I'm looking for some elves. Seriously.
Every year I remember how hard Christmas was for our family during the "hard place" years. Each day was hard enough on this journey and then comes the season when we're supposed to give….
But my giver was done give out!
Not only that, but my easily overstimulated child was like on steroids the whole month of December with the excitement and anticipation of Christmas. Excitatory neurotransmitters were flooding his brain like a tsunami and keeping a lid on the chaos was next to impossible. How does one plan, shop, cook, and think of others when you are barely able to survive one day at a time?
As I think of adoptive parents who are on similar journeys, you now have access to much better education about trauma-informed care. Trust-Based Relational Intervention® (TBRI)® is readily available to read about or watch on dvd through The Institute of Child Development at TCU. We are blessed to have parenting tool boxes full of strategies and knowledge to help kids heal.
But I think what is sooooo lacking is still practical, real life help. Jesus-with-skin-on kind of help. There's just not enough of Mom or Dad to go around. And there aren't enough people who "get it" and have even an ounce of a clue as to how hard every day life can be. If you're a parent learning how to successfully connect with your kids on this trauma journey, a topic you'll hear a lot about is self-care. But how do you get it? How do you rest, exercise, eat healthy, and make time for some laughs or a date night when your life is constantly being consumed by a child whose needs are so great and so costly?
That's where I feel our adoption ministries and churches need to step up their game. We can all talk about recruiting to adopt and starting an orphan care ministry because indeed the numbers of the fatherless in our world are overwhelming. But isn't it time to better support those who have answered the call to adopt? Isn't it time we offer well-equipped child care workers who can give these parents some respite? Isn't it time we recognize when a family is in crisis and mentor these parents so they don't lose hope?

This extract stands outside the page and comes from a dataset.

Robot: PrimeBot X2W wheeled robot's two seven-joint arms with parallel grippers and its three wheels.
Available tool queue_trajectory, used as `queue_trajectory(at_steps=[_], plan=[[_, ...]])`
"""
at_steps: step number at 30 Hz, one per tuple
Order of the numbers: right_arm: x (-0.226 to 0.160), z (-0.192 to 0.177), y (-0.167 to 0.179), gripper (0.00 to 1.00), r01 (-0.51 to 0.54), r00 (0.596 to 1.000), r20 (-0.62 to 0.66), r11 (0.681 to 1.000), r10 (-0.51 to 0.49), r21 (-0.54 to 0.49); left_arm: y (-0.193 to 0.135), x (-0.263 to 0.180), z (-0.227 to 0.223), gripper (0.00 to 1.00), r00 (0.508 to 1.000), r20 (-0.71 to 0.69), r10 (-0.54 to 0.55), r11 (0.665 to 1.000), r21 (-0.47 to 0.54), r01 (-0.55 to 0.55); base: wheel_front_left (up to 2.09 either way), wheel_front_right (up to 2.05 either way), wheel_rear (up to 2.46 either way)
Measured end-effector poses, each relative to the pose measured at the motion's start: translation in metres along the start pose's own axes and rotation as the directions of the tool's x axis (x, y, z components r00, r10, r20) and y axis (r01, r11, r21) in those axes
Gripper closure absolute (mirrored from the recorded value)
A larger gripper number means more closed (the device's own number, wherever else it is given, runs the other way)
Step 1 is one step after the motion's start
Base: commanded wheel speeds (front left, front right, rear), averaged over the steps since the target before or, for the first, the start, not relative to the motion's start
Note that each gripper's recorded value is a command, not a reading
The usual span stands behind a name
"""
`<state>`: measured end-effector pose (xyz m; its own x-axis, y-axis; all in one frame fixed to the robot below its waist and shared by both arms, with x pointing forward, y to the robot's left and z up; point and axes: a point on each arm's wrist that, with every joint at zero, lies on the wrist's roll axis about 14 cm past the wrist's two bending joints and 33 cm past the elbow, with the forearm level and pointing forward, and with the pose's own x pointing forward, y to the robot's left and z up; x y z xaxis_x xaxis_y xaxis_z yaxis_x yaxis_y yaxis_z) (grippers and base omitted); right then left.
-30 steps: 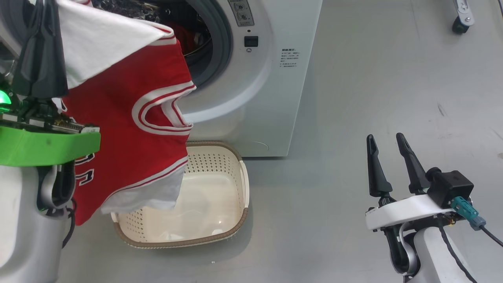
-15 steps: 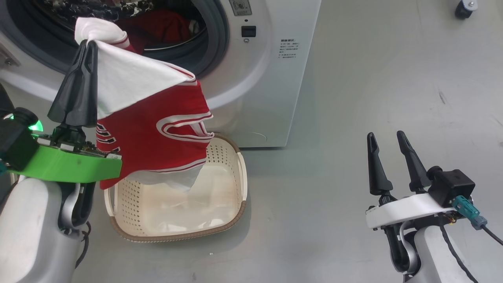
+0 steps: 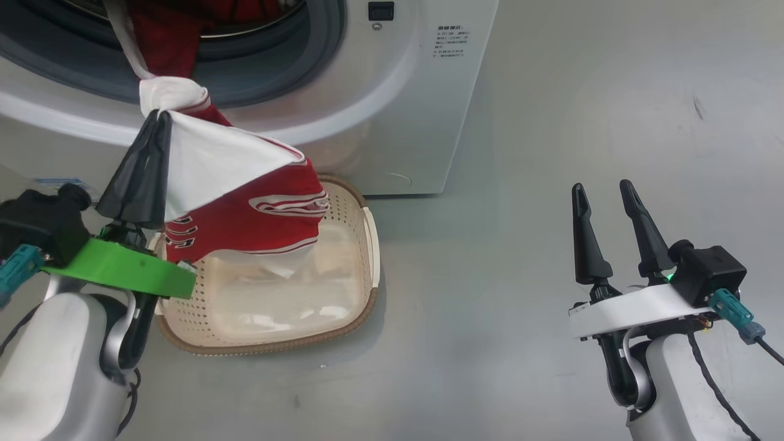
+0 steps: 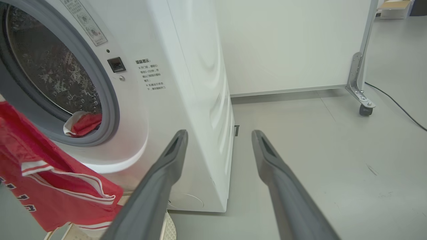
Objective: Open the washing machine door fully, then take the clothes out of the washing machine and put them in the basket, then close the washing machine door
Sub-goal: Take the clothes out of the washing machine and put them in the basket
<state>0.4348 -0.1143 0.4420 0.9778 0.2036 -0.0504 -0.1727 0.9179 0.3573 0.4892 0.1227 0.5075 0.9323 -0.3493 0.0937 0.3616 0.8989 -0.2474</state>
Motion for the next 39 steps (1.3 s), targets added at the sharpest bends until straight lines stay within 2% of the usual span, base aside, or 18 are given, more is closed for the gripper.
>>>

So this Christmas I'm looking for some elves. Instead of buying toys this year for a needy family, I'm going to give some practical help to some parents that are in desperate need of self-care. I'm going to recruit some friends that can be elves to a hurting family this Christmas. If you or someone you know would consider being an elf, here's just a few things I'd like those friends to help with.
Elf-Care for Self-Care:
1) Provide safe, trust-based babysitting so Mom and Dad can have a date night. If you are local to the DFW area, I can train you in the basics of caring for a child from a background of early harm.
2) Give gift certificates such as: restaurants, coffee shops, movie theaters, golfing, manicures, pedicures, massages, makeovers, etc.
3) Create a Sensory-Safe Santa event at your church or community center that is quiet, dimly lit, crowd-controlled and has some calming activities/areas so kiddos can enjoy the fun without hitting overload and risking a meltdown. Wouldn't it be great to have a Santa picture that didn't include tears?
4) Cook and deliver some meals to lighten a parent's load during the month of December.
5) Offer to help a family decorate their home for the holidays. Don't forget to offer to go back and take it down - preferably before Valentine's Day. (Yes, I've been there!)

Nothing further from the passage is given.